» To do
Across the entries below, count the lines that contain the word "Mark" and reply with that number only.

» Dataset items

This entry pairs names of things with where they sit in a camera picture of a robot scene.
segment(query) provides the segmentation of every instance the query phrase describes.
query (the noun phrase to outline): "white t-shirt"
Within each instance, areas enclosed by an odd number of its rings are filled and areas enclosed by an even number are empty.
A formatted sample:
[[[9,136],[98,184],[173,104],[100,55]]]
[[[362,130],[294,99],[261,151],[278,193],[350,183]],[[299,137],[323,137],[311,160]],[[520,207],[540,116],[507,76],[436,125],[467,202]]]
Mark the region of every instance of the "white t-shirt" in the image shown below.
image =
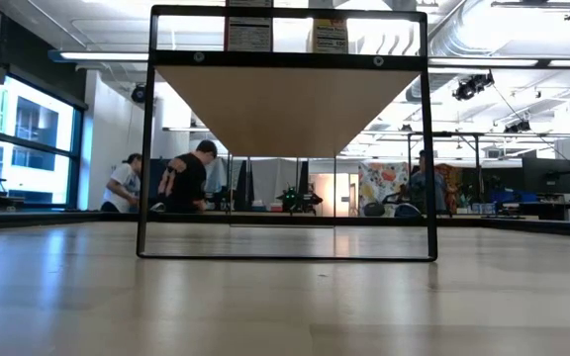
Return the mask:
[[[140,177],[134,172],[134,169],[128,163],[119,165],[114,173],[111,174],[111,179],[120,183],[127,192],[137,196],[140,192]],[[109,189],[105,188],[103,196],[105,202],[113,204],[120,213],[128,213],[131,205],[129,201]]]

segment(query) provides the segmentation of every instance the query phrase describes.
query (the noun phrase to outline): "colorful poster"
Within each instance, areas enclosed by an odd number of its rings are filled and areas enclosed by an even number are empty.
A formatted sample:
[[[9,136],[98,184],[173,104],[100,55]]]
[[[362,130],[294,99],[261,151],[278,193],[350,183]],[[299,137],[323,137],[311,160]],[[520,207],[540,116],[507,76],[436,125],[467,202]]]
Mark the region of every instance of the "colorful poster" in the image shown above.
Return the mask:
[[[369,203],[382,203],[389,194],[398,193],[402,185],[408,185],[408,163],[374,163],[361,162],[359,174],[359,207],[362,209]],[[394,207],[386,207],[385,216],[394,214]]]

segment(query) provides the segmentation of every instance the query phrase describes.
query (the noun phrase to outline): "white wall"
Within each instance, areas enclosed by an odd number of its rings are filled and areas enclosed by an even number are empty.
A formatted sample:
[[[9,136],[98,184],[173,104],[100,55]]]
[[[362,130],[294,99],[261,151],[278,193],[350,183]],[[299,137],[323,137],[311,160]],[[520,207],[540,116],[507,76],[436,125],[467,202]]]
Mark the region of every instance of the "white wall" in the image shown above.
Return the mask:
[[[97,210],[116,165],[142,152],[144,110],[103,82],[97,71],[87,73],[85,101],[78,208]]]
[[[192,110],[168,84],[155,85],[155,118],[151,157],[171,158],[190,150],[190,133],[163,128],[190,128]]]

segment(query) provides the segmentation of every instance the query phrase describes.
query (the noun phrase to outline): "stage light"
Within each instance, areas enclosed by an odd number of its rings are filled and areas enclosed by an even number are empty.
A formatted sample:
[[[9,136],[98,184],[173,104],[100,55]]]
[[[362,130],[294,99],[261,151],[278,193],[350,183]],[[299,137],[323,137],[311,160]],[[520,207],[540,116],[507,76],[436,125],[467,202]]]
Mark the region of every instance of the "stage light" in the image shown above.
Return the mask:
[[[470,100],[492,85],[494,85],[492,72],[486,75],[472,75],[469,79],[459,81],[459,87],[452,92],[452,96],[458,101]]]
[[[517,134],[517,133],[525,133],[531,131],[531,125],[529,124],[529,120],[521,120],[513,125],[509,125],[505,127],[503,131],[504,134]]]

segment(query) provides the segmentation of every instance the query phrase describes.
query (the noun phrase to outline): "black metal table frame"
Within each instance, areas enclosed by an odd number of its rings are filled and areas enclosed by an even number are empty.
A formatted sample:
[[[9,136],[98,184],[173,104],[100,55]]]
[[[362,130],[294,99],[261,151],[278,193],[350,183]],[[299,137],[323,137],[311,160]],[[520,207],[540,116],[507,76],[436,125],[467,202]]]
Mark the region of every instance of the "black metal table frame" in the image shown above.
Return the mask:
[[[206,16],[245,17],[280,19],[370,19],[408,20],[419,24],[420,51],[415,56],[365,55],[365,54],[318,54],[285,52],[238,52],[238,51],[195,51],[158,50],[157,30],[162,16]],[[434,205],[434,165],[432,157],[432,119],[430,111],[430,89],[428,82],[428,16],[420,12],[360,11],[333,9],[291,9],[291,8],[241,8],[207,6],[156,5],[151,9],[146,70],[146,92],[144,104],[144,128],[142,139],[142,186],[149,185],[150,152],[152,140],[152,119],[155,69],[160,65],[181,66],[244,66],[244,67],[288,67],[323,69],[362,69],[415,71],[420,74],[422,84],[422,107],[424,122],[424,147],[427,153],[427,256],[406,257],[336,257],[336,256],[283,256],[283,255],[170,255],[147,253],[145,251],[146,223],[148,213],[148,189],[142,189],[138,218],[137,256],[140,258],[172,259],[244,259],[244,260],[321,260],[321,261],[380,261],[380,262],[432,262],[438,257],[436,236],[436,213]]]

» Answer area
5